Monday, November 2, 2015

Test Specification, Over-specification, and Under-specification

A software test looks for the effects of a system or component in its environment when executed under specific conditions. This can be as simple as checking the outputs for a given input. Or it can be more complex, such as looking for changes in the component's surrounding environment (databases, other processes, UI, etc.) as the component runs. Simply put, a test checks what the component does. 
Over time, practitioners realized that small components -- units -- can be tested in isolation to find bugs early and obtain quick feedback in a controlled fashion. The benefits are many, including greater automation, comprehensiveness, design quality, and facilitation of refactoring. But there are also common problems that cause a lot of pain: over- and under-specification. 

Test Scope

The challenge of controlling the unit's entire environment soon became a dominant issue. Instead of only looking (or, should I say, digging) for the effects of the unit on external resources when testing, we were now looking primarily at the effects of the unit on other code pieces.

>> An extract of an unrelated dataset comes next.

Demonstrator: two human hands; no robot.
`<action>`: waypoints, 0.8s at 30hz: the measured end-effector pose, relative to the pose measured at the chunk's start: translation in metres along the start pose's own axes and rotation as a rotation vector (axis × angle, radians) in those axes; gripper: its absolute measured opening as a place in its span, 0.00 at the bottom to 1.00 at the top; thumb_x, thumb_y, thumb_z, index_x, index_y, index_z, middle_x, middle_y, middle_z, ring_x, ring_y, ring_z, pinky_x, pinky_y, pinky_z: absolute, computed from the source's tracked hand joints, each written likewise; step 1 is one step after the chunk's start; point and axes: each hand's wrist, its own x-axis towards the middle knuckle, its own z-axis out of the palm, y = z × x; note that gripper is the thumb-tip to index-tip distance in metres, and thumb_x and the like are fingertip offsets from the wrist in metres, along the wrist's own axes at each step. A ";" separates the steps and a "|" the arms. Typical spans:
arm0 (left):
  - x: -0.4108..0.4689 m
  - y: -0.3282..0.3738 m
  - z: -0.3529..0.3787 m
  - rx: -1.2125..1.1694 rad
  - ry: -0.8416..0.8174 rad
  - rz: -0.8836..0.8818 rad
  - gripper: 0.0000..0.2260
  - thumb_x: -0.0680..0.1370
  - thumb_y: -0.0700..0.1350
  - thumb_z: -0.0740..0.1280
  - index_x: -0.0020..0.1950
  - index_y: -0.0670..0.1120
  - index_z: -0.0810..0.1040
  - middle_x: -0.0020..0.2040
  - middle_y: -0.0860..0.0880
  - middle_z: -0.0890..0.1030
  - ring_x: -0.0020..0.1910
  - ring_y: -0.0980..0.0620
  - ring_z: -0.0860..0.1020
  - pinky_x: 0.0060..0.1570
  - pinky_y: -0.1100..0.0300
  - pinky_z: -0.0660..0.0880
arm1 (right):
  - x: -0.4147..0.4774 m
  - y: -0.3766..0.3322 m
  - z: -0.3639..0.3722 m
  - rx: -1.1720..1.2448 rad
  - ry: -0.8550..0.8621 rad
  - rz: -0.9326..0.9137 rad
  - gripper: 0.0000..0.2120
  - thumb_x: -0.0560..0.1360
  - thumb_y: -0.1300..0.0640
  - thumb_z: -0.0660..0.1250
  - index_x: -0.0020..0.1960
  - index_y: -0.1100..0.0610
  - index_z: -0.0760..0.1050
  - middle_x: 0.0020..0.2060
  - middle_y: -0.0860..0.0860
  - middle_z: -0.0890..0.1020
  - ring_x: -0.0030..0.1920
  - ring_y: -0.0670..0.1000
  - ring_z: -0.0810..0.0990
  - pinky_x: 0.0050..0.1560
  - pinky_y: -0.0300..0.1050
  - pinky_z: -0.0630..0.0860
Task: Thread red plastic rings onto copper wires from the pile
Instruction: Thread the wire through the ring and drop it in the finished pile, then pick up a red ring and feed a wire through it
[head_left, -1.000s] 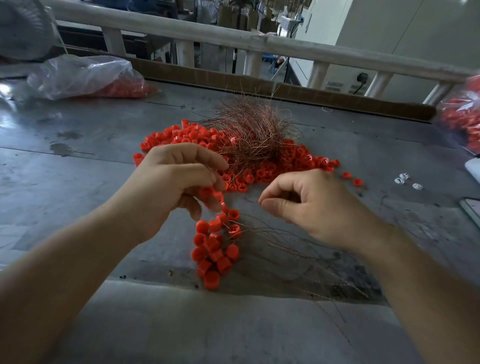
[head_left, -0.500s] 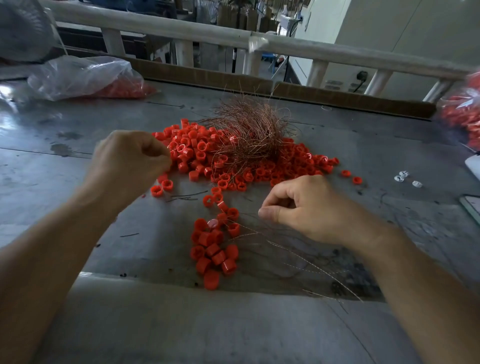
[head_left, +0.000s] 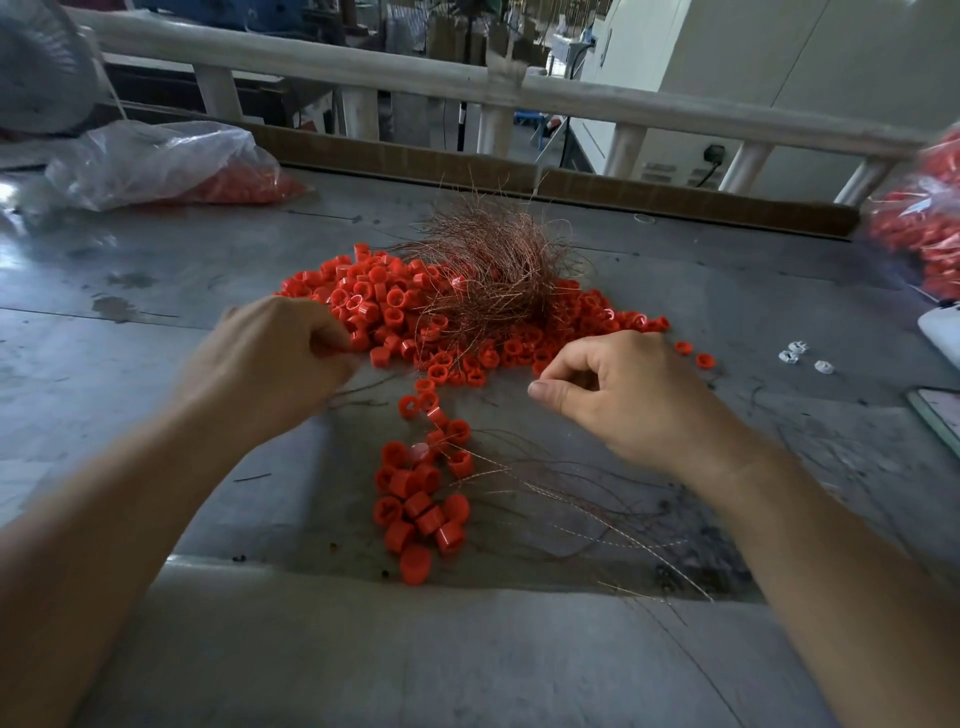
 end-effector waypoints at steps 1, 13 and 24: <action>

In the early days of unit testing, it was often good enough to verify the visible state of the unit based on return values, side effects on parameters, and queries to its public interface. If applicable, the unit's effects on global resources (those visible by the unit's clients, such as the file system) would be checked too. The following diagram, on the left, illustrates this concept.

The visible scope is an incomplete picture, however. A unit is not a program. Alone, the unit makes little sense. It is the interaction with other units -- both callers and callees -- what makes the unit valuable. Those interactions should also be verified. Although the test assumes the caller's role, interactions with collaborators (callees) and even other resources (e.g., RESTful services) are often hidden from the test's perspective, as the figure illustrates on the right.

Fortunately, as the need to check the environment past this visibility barrier became evident for proper testing, tricks started to emerge which eventually lead to the creation of modern mocking and spying frameworks such as Mockito and PowerMock in Java.

What vs. How

Testing a unit (or component or system) should cover both the calls to the unit and the underlying interactions with its collaborators. The entirety of the effects of the unit in this environment defines, in short, how the unit behaves. This idea of how the unit works can also be extended to its implementation. But is this what needs to be tested? Are all calls and interactions relevant to testing?

Let's assume that all effects of the unit are verified in a test scenario and the test passes. So far, so good. The unit conforms to the expectations of the test. Later, though, we decide to improve the unit's implementation, adapt it to changes in other units, or add a new capability (e.g., sorting some results) without affecting what the unit already promises to do in that scenario. But now, some part of the unit's state and interactions make the test fail. Why? Because the test is over-specified. It goes too far. It checks too much.

An over-specified test checks how the unit works rather than just what it is supposed to do. This poses a maintainability problem which makes software evolution harder rather than easier -- the opposite of what good testing is supposed to allow! We could react by stripping down the test to a minimum or event deleting it, but then the test could be under-specified. It could fail to detect what the unit should really do. Pick your poison. 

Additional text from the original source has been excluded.